Les épidémiologistes affirmant que, dans l'état actuel des méthodes de dépistage, le contrôle aux frontières n'est pas d'une efficacité avérée contre la propagation du virus du S.I.D.A., la CNCDH estime qu'un tel contrôle sanitaire constituerait une atteinte à la liberté de circulation disproportionnée par rapport aux effets escomptés.

Les autorités médicales faisant une nette distinction entre la maladie du S.I.D.A. et les maladies sexuellement transmissibles (M.S.T.), la commission estime que les mesures générales du code de la santé publique ne peuvent être étendues au S.I.D.A. Il est entendu que la définition de la politique de lutte contre le S.I.D.A. est de la compétence de l’État.

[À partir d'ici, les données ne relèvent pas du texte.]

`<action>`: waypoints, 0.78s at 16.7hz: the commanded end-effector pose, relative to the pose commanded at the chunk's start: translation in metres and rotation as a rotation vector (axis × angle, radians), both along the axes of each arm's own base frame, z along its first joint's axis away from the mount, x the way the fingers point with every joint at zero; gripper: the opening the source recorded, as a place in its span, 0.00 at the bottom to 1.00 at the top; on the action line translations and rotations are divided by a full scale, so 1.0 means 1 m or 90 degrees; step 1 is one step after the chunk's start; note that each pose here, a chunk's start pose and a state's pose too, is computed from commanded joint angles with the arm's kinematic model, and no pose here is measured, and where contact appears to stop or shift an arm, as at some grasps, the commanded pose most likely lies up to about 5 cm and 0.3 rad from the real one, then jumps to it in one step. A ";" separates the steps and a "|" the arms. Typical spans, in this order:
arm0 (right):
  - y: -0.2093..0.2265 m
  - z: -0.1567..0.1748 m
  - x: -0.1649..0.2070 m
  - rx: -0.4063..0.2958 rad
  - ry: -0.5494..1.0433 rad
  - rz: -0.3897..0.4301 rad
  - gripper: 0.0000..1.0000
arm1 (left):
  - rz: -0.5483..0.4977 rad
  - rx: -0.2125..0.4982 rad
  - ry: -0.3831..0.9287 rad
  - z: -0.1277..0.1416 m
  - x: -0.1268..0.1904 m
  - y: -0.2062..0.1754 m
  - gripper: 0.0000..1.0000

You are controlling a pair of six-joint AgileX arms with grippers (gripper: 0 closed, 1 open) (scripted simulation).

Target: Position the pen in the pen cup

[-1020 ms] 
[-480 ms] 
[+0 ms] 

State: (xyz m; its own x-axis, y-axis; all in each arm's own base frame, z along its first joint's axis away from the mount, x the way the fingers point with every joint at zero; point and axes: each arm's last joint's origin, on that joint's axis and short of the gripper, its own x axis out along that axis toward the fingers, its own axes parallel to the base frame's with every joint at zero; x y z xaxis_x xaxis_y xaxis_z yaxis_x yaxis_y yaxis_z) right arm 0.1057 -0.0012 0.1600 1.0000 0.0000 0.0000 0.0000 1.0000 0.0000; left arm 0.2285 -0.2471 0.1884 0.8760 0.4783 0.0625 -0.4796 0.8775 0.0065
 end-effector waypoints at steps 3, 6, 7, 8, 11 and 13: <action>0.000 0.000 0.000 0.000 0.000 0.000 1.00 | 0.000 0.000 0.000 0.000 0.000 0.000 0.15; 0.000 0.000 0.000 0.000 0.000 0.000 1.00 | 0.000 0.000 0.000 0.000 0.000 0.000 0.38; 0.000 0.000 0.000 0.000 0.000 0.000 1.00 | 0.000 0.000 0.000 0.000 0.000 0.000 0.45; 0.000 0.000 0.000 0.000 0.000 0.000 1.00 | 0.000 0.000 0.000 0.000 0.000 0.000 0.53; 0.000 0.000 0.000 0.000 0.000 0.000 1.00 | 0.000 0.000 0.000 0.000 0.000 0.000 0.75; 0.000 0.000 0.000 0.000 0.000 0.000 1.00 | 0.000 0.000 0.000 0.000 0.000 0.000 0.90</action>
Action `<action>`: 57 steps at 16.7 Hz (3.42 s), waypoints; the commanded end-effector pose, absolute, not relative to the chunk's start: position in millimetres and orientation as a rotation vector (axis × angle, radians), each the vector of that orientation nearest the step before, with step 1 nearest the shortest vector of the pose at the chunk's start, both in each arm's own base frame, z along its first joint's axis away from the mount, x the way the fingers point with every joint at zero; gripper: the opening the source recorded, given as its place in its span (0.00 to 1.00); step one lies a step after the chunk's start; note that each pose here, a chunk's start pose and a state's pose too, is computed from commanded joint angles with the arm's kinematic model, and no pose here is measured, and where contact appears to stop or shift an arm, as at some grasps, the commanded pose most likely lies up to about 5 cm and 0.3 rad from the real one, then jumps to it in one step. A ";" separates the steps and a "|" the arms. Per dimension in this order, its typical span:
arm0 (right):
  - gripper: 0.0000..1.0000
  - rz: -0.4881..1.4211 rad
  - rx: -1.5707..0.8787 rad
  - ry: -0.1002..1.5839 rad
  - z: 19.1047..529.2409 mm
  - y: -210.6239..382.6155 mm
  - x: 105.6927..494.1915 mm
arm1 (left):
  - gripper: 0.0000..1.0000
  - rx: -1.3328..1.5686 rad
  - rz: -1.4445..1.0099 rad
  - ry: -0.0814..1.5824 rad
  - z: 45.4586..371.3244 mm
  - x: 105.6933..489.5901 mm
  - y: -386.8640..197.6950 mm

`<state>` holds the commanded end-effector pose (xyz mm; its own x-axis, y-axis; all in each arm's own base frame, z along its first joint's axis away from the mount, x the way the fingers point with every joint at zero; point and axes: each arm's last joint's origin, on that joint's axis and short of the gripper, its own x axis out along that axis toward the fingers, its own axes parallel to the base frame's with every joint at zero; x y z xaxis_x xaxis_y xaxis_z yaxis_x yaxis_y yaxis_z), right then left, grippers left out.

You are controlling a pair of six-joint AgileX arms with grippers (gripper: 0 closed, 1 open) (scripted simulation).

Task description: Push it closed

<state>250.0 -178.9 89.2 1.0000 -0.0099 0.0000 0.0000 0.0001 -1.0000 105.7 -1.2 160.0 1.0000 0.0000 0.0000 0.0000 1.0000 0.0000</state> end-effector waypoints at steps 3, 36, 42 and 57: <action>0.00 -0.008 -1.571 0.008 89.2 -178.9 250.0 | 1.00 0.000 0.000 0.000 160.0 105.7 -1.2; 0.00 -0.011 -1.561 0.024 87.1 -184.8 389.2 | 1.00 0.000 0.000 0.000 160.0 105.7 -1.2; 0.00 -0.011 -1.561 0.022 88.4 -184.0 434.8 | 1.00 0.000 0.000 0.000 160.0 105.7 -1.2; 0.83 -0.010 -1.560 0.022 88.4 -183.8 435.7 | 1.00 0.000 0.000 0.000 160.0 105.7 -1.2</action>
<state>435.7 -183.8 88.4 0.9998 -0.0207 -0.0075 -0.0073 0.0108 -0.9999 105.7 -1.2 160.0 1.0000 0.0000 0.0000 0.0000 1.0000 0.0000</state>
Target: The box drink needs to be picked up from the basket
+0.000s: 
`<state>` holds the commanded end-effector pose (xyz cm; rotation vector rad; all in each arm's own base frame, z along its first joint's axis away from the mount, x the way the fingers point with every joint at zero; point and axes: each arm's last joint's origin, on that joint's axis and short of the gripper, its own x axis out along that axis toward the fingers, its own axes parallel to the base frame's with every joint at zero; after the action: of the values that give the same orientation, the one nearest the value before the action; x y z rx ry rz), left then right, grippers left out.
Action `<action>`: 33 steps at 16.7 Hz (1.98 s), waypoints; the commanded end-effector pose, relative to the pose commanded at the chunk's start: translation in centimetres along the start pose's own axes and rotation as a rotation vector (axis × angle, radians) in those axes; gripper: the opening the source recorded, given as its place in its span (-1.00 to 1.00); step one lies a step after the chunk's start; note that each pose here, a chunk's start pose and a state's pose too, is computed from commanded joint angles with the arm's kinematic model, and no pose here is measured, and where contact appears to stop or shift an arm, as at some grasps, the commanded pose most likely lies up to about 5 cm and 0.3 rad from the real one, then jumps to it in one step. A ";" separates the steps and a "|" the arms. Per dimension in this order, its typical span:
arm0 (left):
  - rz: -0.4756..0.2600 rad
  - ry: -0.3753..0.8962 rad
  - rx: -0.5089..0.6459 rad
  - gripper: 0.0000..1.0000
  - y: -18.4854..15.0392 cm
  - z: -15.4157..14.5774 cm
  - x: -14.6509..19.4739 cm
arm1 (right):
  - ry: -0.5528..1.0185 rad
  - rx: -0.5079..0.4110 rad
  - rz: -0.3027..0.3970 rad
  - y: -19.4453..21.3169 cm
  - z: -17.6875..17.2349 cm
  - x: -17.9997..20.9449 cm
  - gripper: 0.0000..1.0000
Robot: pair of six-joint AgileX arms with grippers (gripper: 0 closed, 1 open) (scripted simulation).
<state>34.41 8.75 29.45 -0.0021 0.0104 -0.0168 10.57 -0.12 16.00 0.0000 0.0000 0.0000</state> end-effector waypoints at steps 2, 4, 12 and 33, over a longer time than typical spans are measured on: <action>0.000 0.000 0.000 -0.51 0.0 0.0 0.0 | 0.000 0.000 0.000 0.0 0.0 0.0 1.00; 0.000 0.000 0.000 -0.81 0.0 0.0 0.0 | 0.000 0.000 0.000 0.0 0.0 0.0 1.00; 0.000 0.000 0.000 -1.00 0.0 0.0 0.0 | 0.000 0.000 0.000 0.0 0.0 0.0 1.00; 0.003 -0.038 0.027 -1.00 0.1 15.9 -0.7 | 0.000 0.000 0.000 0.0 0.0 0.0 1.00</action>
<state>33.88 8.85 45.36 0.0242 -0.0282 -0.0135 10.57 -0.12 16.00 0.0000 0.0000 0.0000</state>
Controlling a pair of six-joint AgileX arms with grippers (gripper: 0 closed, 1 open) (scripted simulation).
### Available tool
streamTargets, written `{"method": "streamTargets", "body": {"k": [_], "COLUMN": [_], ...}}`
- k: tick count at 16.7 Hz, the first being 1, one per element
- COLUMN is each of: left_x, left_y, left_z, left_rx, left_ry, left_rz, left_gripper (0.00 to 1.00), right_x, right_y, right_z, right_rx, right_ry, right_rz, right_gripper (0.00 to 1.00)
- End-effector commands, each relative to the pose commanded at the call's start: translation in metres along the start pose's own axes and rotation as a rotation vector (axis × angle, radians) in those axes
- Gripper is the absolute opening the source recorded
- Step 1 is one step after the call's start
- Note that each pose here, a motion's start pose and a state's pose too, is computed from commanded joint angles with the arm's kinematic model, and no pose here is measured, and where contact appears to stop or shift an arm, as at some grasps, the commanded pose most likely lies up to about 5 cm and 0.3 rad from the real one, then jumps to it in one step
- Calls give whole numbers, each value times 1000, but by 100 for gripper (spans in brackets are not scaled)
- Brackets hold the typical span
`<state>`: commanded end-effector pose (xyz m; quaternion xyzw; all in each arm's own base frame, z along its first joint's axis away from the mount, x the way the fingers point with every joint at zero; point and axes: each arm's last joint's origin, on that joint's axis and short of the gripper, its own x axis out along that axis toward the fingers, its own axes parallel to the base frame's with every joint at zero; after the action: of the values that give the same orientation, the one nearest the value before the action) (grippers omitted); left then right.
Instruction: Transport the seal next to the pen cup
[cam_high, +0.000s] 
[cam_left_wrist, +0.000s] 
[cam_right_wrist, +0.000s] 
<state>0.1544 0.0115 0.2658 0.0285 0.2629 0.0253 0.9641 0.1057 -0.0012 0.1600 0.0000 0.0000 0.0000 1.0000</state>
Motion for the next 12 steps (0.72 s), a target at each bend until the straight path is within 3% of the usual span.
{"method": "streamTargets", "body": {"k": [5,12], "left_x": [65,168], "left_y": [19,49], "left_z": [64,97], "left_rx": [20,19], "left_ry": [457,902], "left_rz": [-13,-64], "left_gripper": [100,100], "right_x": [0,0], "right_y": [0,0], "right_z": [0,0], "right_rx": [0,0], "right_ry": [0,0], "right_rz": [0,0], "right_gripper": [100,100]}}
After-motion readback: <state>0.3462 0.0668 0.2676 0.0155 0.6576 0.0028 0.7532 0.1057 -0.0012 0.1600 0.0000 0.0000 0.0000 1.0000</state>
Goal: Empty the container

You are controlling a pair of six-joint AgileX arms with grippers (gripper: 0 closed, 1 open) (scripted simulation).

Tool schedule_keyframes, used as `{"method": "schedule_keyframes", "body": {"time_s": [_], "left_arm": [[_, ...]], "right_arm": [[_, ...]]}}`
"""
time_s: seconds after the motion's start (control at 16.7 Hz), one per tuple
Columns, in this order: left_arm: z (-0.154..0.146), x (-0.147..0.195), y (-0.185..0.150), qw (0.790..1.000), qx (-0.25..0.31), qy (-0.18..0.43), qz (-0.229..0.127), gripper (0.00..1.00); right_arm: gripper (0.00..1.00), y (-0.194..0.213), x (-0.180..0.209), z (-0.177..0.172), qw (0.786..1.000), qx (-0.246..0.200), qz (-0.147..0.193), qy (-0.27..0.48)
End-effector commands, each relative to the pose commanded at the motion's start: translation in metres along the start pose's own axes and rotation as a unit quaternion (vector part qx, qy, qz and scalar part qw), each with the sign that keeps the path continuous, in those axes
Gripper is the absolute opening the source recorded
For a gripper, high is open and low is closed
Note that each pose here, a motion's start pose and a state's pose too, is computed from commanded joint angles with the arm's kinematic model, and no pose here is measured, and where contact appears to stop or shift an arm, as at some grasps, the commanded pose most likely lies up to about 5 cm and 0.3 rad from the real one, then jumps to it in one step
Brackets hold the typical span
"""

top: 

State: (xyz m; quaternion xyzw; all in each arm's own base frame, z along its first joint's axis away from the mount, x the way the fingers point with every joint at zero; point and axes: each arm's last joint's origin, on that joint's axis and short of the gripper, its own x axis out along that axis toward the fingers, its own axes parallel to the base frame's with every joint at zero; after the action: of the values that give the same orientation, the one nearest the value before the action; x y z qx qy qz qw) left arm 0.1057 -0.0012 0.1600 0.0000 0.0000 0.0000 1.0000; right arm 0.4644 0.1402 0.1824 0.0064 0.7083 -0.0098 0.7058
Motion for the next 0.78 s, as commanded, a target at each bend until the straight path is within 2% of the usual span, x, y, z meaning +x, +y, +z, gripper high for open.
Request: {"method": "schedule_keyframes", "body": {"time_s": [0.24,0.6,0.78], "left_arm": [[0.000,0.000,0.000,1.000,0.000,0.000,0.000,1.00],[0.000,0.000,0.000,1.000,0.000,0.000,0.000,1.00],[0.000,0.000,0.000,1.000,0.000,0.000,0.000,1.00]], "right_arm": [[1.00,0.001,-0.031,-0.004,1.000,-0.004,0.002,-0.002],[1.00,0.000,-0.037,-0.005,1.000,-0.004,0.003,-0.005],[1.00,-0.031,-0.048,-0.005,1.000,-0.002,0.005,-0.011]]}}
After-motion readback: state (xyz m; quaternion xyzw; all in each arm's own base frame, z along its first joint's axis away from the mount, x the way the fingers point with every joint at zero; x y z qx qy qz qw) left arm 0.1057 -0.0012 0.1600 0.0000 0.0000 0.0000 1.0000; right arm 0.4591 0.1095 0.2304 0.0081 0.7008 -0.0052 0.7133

La CNCDH estime que, si on ne peut faire d'objection de principe pour la déclaration nominative obligatoire des malades atteints du S.I.D.A., il serait inefficace et choquant d'imposer une telle déclaration aux sujets séropositifs. Le test de dépistage doit être un acte volontaire, couvert par le secret médical, effectué dans des conditions garantissant un respect absolu de la confidentialité et de l'anonymat si celui-ci est demandé. Les interrogatoires de dépistage parmi les donneurs de sang doivent être assortis de toutes les garanties de confidentialité. La CNCDH met en garde contre les tests de dépistage effectués à l'insu des personnes qui se soumettent à des examens médicaux, et attire l'attention sur son caractère illégal dans le cadre de la médecine du travail. La CNCDH s'est penchée sur la situation particulière de la contagion chez les détenus, et les problèmes de prévention et d'information qui s'y rattachent.

Rejoignant l'avis des experts médicaux, la CNCDH se prononce contre la création d'établissements réservés aux malades du S.I.D.A.

La CNCDH met en garde contre les phénomènes de rumeurs et de réflexes de peur pouvant conduire à des rejets d'individus ou de certains groupes de population. Seule une politique d'éducation du public à long terme pourrait modifier les comportements concernant la transmission exclusivement sexuelle ou sanguine du virus. Devant une situation qui risque de s'aggraver, la CNCDH appelle les pouvoirs publics à se mobiliser activement, dans le strict respect des libertés individuelles.